TASK DETAILS:
State the count of lines below featuring the word "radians", and write nothing further.

GIVEN DATA:
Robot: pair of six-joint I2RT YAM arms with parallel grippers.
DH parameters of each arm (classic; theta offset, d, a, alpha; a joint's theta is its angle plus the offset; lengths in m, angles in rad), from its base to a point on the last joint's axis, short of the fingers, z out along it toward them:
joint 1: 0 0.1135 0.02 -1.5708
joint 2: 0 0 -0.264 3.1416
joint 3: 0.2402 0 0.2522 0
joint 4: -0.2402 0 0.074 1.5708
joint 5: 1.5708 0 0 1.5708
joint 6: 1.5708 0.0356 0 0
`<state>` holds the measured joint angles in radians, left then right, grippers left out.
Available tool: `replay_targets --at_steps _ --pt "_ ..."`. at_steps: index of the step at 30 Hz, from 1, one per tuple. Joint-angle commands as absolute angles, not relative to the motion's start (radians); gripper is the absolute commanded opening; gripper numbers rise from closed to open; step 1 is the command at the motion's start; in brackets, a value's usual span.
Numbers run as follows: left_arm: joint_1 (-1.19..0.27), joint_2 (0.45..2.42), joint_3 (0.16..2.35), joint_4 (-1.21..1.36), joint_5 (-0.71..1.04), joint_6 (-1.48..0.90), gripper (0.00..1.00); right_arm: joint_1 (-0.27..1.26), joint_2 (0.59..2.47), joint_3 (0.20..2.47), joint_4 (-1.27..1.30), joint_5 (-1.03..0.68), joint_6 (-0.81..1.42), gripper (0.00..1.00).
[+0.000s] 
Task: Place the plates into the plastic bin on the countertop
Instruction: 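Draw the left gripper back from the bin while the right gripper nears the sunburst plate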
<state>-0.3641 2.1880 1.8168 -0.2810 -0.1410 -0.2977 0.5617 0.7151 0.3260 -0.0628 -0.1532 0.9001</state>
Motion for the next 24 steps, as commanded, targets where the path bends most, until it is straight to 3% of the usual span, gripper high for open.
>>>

RESPONSE FOR THIS EXERCISE:
2